A data-driven framework for sparsity-enhanced surrogates with arbitrary mutually dependent randomness

Comput Methods Appl Mech Eng. 2019 Jun 15;350:199-227. doi: 10.1016/j.cma.2019.03.014. Epub 2019 Mar 14.

Abstract

The challenge of quantifying uncertainty propagation in real-world systems is rooted in the high-dimensionality of the stochastic input and the frequent lack of explicit knowledge of its probability distribution. Traditional approaches show limitations for such problems, especially when the size of the training data is limited. To address these difficulties, we have developed a general framework of constructing surrogate models on spaces of stochastic input with arbitrary probability measure irrespective of the mutual dependencies between individual components of the random inputs and the analytical form. The present Data-driven Sparsity-enhancing Rotation for Arbitrary Randomness (DSRAR) framework includes a data-driven construction of multivariate polynomial basis for arbitrary mutually dependent probability measures and a sparsity enhancement rotation procedure. This sparsity-enhancing rotation method was initially proposed in our previous work [1] for Gaussian density distributions, which may not be feasible for non-Gaussian distributions due to the loss of orthogonality after the rotation. To remedy such difficulties, we developed a new data-driven approach to construct orthonormal polynomials for arbitrary mutually dependent randomness, ensuring the constructed basis maintains the orthogonality/near-orthogonality with respect to the density of the rotated random vector, where directly applying the regular polynomial chaos including arbitrary polynomial chaos (aPC) [2] shows limitations due to the assumption of the mutual independence between the components of the random inputs.
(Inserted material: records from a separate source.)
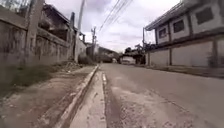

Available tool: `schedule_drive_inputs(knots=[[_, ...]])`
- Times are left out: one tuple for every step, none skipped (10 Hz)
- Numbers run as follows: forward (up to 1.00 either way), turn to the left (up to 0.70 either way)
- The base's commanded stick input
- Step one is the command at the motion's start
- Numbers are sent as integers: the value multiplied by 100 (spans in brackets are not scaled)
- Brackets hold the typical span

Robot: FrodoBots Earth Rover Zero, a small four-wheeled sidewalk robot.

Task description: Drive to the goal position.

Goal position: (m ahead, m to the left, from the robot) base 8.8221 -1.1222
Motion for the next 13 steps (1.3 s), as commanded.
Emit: schedule_drive_inputs(knots=[[6,0],[6,0],[6,0],[6,0],[6,0],[6,0],[6,0],[5,0],[5,0],[5,0],[6,0],[6,0],[6,0]])
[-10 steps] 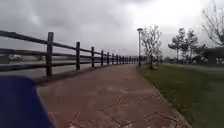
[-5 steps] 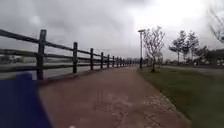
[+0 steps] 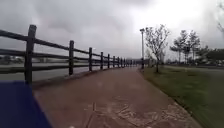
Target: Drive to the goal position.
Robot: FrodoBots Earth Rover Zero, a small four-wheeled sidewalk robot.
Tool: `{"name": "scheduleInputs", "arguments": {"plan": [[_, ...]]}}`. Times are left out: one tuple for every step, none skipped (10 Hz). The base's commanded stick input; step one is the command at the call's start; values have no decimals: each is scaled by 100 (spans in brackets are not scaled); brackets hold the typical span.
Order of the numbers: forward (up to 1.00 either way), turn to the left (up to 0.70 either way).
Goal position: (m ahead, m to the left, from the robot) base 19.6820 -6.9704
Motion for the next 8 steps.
{"name": "scheduleInputs", "arguments": {"plan": [[85, -26], [85, -33], [85, -34], [85, -21], [85, 7], [85, 0], [85, 0], [85, 4]]}}
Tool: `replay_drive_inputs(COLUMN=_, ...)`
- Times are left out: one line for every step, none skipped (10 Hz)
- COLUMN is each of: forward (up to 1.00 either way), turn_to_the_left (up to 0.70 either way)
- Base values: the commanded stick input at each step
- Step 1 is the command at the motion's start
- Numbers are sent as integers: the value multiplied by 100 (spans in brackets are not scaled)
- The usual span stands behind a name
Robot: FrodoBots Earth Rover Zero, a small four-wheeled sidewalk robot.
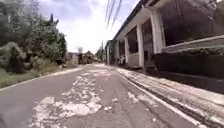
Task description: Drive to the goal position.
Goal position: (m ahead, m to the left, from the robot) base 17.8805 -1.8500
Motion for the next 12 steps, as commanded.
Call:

The developed DSRAR framework leads to accurate recovery, with only limited training data, of a sparse representation of the target functions. The effectiveness of our method is demonstrated in challenging problems such as partial differential equations and realistic molecular systems within high-dimensional (O(10)) conformational spaces where the underlying density is implicitly represented by a large collection of sample data, as well as systems with explicitly given non-Gaussian probabilistic measures.

Keywords: arbitrary randomness; compressed sensing; data-driven; mutual dependence; sparsity enhancement; uncertainty quantification.